Scholar Turns Personal Challenge
Into Exceptional Research Opportunity
For the past six months, University Scholar Rebecca Martello has been living her life's dream in a research laboratory at the Johns Hopkins Medical Institute in Baltimore, Md.
She's been involved in hands-on research with mice and a chemical compound that could lead to a breakthrough in treating cystic fibrosis, a genetic disease that affects some 30,000 children and adults in the United States.
An extraordinary passion for her honors thesis research in the University's School of Allied Health brought the May graduate to the world-famous hospital.
She has been living with the effects of the cruel disease, which attacks the lungs and the digestive system, for all of her
"I know I can't cure cystic fibrosis, but I'm happy if there's some small part I can play in conquering the disease," says Martello. "I know people whose health won't allow them to do the things they dream of."
During the past six months, Martello's dream has unfolded in Johns Hopkins' Cystic Fibrosis Research Development Center, under the guidance of William Guggino and Pamela Zeitlin, in a new endeavor called the Therapeutics Development Network Program.
"My project involves testing a chemical compound called 4-phenylbutyrat e on both normal mice and mice with cystic fibrosis," says Martello. There's evidence, she adds, that the compound restores the protein trafficking defect associated with the most common mutation in cystic fibrosis.
"The key is that if we can get the mutant protein to its proper place in the cell membrane, it does a pretty good job at controlling the chloride flow," says Martello. "Part of my project is to determine, in the mouse model, whether or not the compound can accomplish this."
With a primary major in diagnostic genetic sciences and a minor in molecular and cell biology, Martello has already accomplished great things in her young life, winning the respect and admiration of everyone she meets.
"You have the opportunity to work with a student like Rebecca about once in a lifetime," says Ellen Darrow, director of the Academic Advisory Center in the School of Allied Health.
That strong sentiment is also expressed by Martha Keagle, director of diagnostic genetic sciences, who first met Martello when she was a high school senior.
"Rebecca is free and open about sharing her experiences as to what it's like to be a person with a genetic disability," says Keagle. "She has shown great determination in all that she has had to surmount. Instead of using her illness as a crutch, she uses it to strive to do more and to do better."
A long list of achievements, honors and awards give testament to this student's drive.
Within the University community and in addition to being a University Scholar, Martello is an honors student, a Presidential Scholar and, having achieved more than a 3.5 GPA in two consecutive semesters, a New England Scholar.

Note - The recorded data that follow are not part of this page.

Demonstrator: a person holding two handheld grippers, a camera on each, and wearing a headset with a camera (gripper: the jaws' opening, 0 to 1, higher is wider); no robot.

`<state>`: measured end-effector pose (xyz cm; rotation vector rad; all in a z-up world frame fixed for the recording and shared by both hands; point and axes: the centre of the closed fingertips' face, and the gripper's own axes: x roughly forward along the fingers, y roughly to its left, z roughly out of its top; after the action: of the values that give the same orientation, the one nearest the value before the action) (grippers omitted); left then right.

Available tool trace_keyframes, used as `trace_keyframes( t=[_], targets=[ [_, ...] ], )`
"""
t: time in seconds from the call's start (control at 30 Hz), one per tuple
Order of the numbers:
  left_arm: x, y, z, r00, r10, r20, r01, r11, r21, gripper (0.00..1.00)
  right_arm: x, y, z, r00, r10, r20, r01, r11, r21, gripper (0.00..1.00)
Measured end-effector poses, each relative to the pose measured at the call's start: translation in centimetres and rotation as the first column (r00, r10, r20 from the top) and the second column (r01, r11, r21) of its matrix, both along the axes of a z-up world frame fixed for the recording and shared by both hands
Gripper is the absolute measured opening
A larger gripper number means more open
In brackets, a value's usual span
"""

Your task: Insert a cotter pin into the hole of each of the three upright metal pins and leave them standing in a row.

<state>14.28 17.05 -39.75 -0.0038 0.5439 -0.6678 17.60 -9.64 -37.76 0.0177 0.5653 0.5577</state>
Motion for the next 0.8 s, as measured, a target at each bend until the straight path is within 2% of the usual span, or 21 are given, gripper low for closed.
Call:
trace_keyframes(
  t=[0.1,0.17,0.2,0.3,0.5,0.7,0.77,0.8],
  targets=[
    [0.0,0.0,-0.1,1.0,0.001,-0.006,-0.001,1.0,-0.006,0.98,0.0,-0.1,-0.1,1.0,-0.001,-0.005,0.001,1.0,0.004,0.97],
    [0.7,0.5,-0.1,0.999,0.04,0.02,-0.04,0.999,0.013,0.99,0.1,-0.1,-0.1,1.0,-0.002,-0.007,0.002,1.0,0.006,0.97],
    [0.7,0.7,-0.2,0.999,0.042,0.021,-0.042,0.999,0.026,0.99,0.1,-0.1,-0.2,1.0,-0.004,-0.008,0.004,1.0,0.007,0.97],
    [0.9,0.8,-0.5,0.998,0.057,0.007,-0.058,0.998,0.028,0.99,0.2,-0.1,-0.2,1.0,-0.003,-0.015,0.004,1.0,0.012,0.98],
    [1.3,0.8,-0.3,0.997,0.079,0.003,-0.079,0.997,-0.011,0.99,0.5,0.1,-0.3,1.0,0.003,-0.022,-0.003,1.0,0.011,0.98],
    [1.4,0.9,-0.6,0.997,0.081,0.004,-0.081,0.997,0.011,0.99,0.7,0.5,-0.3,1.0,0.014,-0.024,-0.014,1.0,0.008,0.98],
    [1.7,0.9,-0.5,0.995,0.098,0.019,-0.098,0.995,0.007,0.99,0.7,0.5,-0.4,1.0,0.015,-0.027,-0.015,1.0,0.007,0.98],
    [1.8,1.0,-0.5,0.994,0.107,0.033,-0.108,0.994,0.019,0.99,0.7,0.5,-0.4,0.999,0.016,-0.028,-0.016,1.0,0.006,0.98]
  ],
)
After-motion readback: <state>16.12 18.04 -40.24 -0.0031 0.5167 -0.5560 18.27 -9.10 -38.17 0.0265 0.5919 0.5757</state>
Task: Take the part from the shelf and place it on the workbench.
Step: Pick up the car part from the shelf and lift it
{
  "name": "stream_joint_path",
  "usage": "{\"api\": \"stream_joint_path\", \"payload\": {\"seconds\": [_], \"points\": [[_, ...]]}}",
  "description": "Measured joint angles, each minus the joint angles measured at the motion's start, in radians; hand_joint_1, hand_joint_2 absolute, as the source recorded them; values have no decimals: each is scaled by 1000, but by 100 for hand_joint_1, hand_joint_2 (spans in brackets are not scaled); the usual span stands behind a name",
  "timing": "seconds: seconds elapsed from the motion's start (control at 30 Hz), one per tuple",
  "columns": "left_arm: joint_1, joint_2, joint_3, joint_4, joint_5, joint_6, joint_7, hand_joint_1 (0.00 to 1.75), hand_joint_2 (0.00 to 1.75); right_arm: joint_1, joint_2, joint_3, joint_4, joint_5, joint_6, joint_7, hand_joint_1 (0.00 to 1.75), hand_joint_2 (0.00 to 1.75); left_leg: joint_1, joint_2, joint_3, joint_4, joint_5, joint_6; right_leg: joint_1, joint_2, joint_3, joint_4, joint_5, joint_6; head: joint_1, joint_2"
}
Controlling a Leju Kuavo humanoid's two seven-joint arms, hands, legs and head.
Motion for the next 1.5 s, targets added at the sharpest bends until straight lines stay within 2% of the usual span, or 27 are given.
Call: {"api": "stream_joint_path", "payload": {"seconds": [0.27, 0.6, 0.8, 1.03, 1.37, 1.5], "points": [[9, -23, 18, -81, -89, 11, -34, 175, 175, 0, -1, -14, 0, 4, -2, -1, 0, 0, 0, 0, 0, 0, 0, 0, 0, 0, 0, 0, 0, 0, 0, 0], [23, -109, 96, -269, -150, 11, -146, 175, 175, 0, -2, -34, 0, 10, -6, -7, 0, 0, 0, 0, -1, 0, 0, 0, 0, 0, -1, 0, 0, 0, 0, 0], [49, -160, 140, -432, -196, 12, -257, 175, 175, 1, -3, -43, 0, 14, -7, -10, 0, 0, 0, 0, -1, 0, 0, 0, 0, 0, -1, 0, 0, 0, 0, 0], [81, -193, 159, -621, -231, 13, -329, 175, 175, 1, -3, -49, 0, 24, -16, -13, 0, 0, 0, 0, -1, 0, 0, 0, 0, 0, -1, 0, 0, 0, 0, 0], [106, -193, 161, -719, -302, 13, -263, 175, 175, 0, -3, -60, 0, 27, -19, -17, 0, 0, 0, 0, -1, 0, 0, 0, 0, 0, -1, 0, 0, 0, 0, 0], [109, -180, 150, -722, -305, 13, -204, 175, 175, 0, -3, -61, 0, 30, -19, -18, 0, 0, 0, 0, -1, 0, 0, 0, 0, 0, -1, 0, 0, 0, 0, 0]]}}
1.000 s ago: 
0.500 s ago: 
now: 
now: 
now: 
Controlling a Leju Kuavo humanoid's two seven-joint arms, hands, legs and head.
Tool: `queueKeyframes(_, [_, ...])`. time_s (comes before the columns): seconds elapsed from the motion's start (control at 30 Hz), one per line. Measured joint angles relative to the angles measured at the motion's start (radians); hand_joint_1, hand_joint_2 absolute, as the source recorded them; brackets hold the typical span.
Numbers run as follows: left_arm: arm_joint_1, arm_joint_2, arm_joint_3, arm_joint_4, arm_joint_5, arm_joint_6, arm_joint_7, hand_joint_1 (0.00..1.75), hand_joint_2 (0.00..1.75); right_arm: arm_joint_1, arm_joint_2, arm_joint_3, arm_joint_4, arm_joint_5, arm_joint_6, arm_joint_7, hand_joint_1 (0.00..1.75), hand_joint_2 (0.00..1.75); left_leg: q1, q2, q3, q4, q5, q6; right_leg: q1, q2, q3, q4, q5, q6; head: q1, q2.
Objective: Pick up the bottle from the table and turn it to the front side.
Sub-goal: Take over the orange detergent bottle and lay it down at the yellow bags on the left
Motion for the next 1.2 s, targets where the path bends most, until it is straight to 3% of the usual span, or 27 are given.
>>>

She was recently named the School of Allied Health's Outstanding Senior Woman Student, an award made in conjunction with the Women's Center and the Chancellor's Commission on the Status of Women. She is also the recipient of the School's "Courage Award," presented by its Executive Council to a student, in recognition of courage in overcoming extraordinary barriers in completing degree work.
She also has served as a Husky Ambassador for the admissions office and was a member of the University's award-winning Voices of Freedom gospel choir.
Beyond the University, Martello is a member of the Golden Key National Honor Society, the Phi Kappa Phi Honor Society, and will soon be inducted into Alpha Eta, the national honor society for Allied Health.
She also received a student research traineeship financial award from the Cystic Fibrosis Foundation, which made possible her Johns Hopkins experience.
When Martello looks on her life, particularly her UConn days, she turns often to the word "blessed." Blessed, she says, by family, friends and faculty.
"I've faced a few challenges during my journey," she says, "and I realize I haven't faced the last of them, either."
Her next challenge: making a career decision to take her further along on life's journey.